Task material section start

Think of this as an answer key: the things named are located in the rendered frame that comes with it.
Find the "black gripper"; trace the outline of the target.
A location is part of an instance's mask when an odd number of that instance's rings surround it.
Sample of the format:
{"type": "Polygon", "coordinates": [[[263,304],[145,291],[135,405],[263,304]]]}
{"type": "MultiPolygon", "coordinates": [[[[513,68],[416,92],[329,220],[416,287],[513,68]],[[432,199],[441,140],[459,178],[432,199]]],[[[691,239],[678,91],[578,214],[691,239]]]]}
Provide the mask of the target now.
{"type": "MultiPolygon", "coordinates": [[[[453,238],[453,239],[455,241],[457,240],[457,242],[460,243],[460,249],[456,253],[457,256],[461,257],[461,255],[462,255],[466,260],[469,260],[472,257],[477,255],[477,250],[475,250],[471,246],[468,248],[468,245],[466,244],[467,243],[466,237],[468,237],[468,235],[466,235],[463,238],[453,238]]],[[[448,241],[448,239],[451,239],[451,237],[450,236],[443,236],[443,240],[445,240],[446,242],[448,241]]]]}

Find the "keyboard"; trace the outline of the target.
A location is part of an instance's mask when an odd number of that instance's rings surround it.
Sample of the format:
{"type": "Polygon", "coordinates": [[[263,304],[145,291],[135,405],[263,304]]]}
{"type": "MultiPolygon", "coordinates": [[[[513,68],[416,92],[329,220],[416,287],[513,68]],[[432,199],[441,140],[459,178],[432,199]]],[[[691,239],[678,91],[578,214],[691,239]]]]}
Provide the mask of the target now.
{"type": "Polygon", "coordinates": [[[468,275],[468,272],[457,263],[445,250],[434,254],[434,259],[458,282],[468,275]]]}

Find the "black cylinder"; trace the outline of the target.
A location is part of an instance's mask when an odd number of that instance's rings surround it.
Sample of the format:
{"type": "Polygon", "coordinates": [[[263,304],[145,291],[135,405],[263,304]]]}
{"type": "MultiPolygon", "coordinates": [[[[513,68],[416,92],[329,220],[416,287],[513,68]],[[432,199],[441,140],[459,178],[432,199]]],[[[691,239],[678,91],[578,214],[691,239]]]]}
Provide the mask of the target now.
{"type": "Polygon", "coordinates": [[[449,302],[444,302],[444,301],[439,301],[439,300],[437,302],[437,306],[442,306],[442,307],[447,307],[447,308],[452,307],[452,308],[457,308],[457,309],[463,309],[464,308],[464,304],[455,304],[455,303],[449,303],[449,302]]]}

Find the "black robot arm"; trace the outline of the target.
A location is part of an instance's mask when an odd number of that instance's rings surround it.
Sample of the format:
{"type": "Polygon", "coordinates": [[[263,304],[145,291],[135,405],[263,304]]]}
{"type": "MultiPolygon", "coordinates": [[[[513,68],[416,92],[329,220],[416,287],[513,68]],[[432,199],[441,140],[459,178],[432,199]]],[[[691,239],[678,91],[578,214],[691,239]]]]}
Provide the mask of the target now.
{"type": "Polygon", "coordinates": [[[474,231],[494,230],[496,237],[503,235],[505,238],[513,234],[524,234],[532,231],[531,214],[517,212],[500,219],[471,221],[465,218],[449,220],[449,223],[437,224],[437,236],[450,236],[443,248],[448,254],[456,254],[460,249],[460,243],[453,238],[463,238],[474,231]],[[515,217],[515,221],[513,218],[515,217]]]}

Task material section end
Task material section start

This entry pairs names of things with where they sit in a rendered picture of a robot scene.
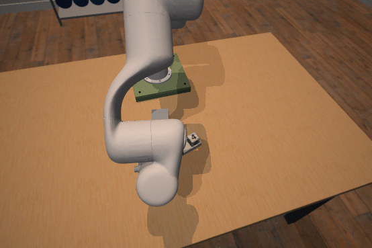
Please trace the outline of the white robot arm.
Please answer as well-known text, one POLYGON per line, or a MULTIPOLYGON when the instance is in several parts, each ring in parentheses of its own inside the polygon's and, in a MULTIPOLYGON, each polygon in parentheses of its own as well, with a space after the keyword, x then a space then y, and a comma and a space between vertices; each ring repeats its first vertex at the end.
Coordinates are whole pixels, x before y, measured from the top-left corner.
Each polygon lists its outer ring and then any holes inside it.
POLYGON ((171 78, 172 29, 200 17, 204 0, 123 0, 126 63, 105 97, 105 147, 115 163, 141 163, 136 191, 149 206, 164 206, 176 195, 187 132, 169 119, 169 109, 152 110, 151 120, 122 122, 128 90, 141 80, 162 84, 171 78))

Task material section end

**Work instructions**
Once a line of the records is found to contain "things", copy it out.

**Final answer**
Think of this as an answer key: the things named are located in the rendered frame that comes with it.
This entry pairs names of things with where they sit in a rendered picture of a robot scene.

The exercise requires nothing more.